Access Control and Permissions

     

Implement the principle of least privilege for IAM roles and permissions.

Use IAM roles and policies for access control.

Ensure MFA is enabled for sensitive operations.

Regularly review and audit IAM policies and access.

Encryption

     

Enable server-side encryption for data at rest using encryption mechanisms (e.g., SSE-S3, SSE-KMS).

Enable server-side encryption for data in transit (SSL/TLS).

Manage encryption keys securely, separate from data.

Logging and Monitoring

     

Enable bucket-level logging and auditing.

Set up CloudWatch (AWS), Cloud Monitoring (GCP), or Azure Monitor for monitoring and alerts.

Configure CloudTrail (AWS) or Cloud Audit Logs (GCP) for auditing and tracking activities.

Access Policies

     

Use bucket policies (S3) or IAM policies (GCS) to control access.

Apply conditional policies based on user attributes (e.g., IP address, time of day).

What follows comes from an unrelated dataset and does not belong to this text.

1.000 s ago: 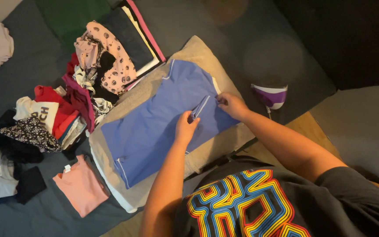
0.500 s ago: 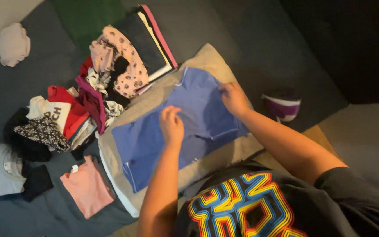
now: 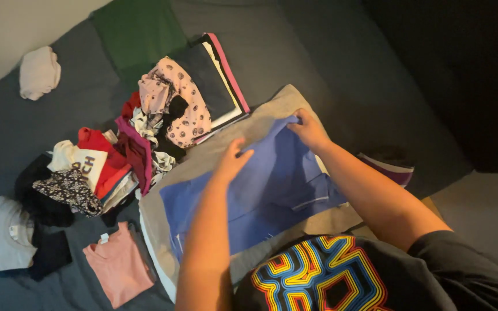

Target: The person irons a blue t-shirt on a bed using a purple iron, smoothing the fabric on both sides. They then fold the shirt and place it on a pile of other folded clothes.

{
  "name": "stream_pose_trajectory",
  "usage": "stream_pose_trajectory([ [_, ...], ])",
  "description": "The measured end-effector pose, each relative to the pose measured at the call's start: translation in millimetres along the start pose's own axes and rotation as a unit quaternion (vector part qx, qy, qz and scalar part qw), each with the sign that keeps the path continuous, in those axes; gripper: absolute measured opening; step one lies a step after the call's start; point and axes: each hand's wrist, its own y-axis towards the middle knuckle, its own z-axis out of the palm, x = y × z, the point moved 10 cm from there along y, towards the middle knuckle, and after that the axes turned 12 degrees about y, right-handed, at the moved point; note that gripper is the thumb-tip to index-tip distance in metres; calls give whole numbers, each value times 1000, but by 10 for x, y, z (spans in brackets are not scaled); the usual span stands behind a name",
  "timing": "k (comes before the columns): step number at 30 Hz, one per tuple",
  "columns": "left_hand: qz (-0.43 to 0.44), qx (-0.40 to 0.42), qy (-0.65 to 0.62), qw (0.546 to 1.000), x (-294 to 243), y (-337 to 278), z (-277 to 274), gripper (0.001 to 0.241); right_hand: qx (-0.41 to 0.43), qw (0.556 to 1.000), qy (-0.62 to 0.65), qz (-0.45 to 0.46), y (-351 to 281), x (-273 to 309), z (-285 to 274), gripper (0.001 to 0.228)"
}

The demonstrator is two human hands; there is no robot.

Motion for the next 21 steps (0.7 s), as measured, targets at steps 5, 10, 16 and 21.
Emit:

Use signed URLs or tokens for temporary, controlled access when needed.

Public Access

Avoid making buckets or objects public unless necessary.

Use Access Control Lists (ACLs) to restrict public access when required.

Versioning and Backup

     

Enable versioning for the bucket or container.

Implement a backup strategy for critical data.

Regularly test data restoration processes.

Cross-Origin Resource Sharing (CORS)

     

Configure CORS settings to control which domains can access resources.

Implement proper CORS rules for web applications if necessary.

Network Access Controls

     

Use Virtual Private Cloud (VPC) peering for network-level access control (if applicable).

Configure firewalls, security groups, and network policies to restrict incoming and outgoing traffic.

Documentation and Training

     

Maintain clear documentation of bucket configurations and access policies.

Ensure the cloud engineering team is trained in best practices for bucket security.

Third-Party Solutions

     

Consider using third-party security solutions or services for additional protection.

Compliance Standards

     

Ensure bucket configurations align with relevant compliance standards (e.g., GDPR, HIPAA).

By adhering to these best practices and regularly reviewing and updating your cloud storage configurations, you can significantly enhance the security of your data in AWS, Google Cloud, and Azure.

Conclusion

The Microsoft incident serves as a stark reminder of the critical importance of securing your cloud storage buckets. Data breaches can have far-reaching consequences, and prevention is always better than remediation. By following the checklist and best practices outlined here, you can reduce the risk of inadvertent data exposure and keep your sensitive information safe.

Remember, cybersecurity is an ongoing process. Stay vigilant, stay informed, and continue to adapt your security measures to the evolving threat landscape.